En 1996, la prise du pouvoir par les taliban a été ressentie par Téhéran comme un complot américano-sunnite destiné à isoler l'Iran. Les relations avec Kaboul se sont encore plus détériorées quand sept diplomates iraniens en poste à Mazar-i-Sharif ont été assassinés en août 1998. Téhéran a donc décidé de s'opposer aux taliban par tous les moyens. C'est pour cette raison qu'ils ont accueilli sur leur sol le leader pachtoune Gulbuddin Hekmatyar ainsi que des membres des Hazaras auquels ils ont apporté une importante aide logistique et de formation.
Toutefois, en 2001, Téhéran a condamné l'intervention internationale en Afghanistan considérant que la menace représentée par la présence de forces américaines dans ce pays était beaucoup plus dangereuse pour l'Iran que celle représentée par les taliban. Depuis, l'Iran soutient tous les groupes qu'ils soient sunnites ou chiites, qui s'opposent à la présence américaine.
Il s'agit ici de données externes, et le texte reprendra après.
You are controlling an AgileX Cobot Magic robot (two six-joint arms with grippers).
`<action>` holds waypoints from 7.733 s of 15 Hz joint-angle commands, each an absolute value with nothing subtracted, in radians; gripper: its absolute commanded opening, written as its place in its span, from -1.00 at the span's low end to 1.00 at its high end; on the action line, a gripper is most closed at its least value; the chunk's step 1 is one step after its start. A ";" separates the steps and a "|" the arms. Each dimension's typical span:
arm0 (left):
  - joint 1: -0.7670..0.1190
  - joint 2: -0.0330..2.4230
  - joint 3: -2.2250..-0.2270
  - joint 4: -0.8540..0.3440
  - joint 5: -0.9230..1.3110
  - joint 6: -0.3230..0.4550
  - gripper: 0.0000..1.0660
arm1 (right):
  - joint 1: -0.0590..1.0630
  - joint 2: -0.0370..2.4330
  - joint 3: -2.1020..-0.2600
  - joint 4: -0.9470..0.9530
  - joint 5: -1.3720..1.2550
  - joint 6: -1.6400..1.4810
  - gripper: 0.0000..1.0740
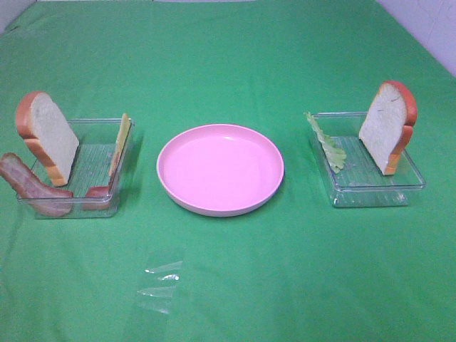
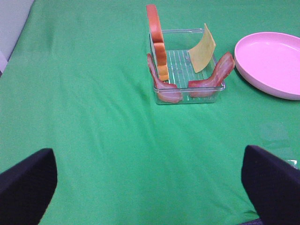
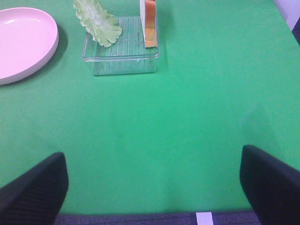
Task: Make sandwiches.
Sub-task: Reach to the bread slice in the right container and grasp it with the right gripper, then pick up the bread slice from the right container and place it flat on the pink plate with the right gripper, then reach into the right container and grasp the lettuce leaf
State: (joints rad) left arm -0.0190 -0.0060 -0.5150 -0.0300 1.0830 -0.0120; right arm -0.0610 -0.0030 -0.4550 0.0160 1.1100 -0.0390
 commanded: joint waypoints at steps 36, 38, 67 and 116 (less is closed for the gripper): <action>-0.019 -0.020 -0.516 -0.012 1.073 -0.009 0.92 | -0.063 2.046 -1.740 0.127 1.031 -0.127 0.78; -0.019 -0.020 -0.516 -0.010 1.073 -0.009 0.92 | -0.063 2.073 -1.739 0.146 1.020 -0.143 0.78; -0.019 -0.020 -0.516 0.021 1.071 -0.009 0.92 | -0.063 1.882 -1.723 0.318 1.164 -0.142 -1.00; -0.019 -0.020 -0.516 0.031 1.070 -0.009 0.92 | 0.311 1.941 -1.588 0.029 1.038 0.081 0.63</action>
Politiquement, en raison des différents qui opposent Kaboul à Islamabad, Téhéran se présente aux autorités afghanes comme le seul débouché fiable pour tout commerce extérieur. C'est donc essentiellement par l'Iran que transitent les marchandises nécessaires à l'économie afghane. Cette situation empêche les Américains de faire trop pression sur le président Karzaï pour qu'il mène une politique moins « amicale » vis-à-vis de Téhéran. Parallèlement, l'Iran est devenu un contributeur financier important ayant apporté une aide de 600 millions de dollars depuis fin 2001. Enfin, Téhéran se livre à une propagande forcenée en direction de la population en défendant l'idée que les Américains n'ont pas apporté le bien-être qu'ils avaient promis et surtout, que le seul but de leur présence est la domination de terres musulmanes. Le centre culturel iranien de Kaboul est particulièrement actif. Il promeut la culture iranienne et se charge d'envoyer des étudiants afghans dans les universités iraniennes de manière à contrer l'influence occidentale. En résumé, Téhéran se sert de l'Afghanistan pour contrer la « menace américaine ».
- 1Najibullah a été horriblement assassiné en 1996 par les talibans qui venaient de prendre le pouvoir : battu, castré vivant, traîné derrière une Jeep avant d'être finalement achevé.